Using programs p2X and r2X and d2X

These programs were written by Alex Lemak at the University of Toronto. They are typically used to prepare input files for manual CNS water bath refinement.

Go to ~1_projects/targetID/structure/cns/ directory and conversion_scripts sub directory, convert required input files to CNS format from CYANA format by using macro mkfil

         p2X cyana2.pdb pref 
         r2X found-c.upl noeupl.tbl 
         r2X gr-hbonds.upl hbonds.tbl
         cat noeupl.tbl hbonds.tbl > noe.tbl 
         d2X found-c.aco aco.tbl 
  • p2X splits conformers from a pdb file generated by CYANA 2.1 into individual pdb files (one file per conformer) and converts atom names to CNS format. The second argument "pref" specifies a common prefix name for the output pdb files. It should be no more than 4 characters long.
  • r2X converts distance constraints (noe/hbond) from CYANA 2.1 format to CNS format. The lower limits in the resulting constraint file are set according to VdW radii.
    • Distance constraints obtained from CYANA macro caliba or calibration can be used as input files.
    • Distance constraints obtained from CYANA macro peak calibrate should have the pseudo-atom correction run before used as input files, run following commands under CYANA:
      read upl final.upl

distance correct write upl final_corrected.upl This, however, will not add corrections for multiplicity!

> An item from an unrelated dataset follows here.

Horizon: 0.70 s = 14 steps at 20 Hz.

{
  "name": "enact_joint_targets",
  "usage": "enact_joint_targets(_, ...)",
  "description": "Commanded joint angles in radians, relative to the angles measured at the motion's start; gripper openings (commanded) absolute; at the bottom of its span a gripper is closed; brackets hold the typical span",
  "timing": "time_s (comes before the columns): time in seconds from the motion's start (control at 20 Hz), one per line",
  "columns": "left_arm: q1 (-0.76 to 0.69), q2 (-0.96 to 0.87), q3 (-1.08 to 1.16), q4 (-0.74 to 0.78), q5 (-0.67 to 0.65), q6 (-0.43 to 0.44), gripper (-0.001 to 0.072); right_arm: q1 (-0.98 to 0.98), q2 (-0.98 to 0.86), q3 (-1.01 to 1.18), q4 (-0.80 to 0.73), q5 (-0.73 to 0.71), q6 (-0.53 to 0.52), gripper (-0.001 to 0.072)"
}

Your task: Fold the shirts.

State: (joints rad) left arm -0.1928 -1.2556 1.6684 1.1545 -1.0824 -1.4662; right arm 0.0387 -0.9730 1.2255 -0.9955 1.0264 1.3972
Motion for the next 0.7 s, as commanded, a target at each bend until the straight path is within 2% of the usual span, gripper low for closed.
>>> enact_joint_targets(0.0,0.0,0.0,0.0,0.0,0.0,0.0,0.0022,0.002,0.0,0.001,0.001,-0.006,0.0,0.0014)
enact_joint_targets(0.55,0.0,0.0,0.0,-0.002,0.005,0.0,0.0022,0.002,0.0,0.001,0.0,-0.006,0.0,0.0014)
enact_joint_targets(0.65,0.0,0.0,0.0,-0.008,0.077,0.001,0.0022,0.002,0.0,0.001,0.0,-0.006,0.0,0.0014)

  • d2X, to run: d2X cyana2.aco cns.tbl This will convert angle constraints from CYANA format to CNS format. If you don't have any dihedral angle constrains, create an empty file.

Both p2X and r2X require a translation table file atomtransC.tbl.

If have used simplified pseudoatom names (H* instead of Q*) with option pseudo=2 in CYANA 2.1, you may first want to them before running p2X and r2X:

pseudo=0
 read upl noe.upl
 read pdb cyana2.pdb
 write upl out.upl
 write pdb out.pdb all

Note that pseudo=0 should be set before loading PDB and constraint files.

Conversion from DYANA

Use CYANA macro MigrateFromDyanaCyana1.cya to convert of data files from standard CYANA1.x or DYANA nomenclature to the standard IUPAC nomenclature used by CYANA, then do then same thing as above.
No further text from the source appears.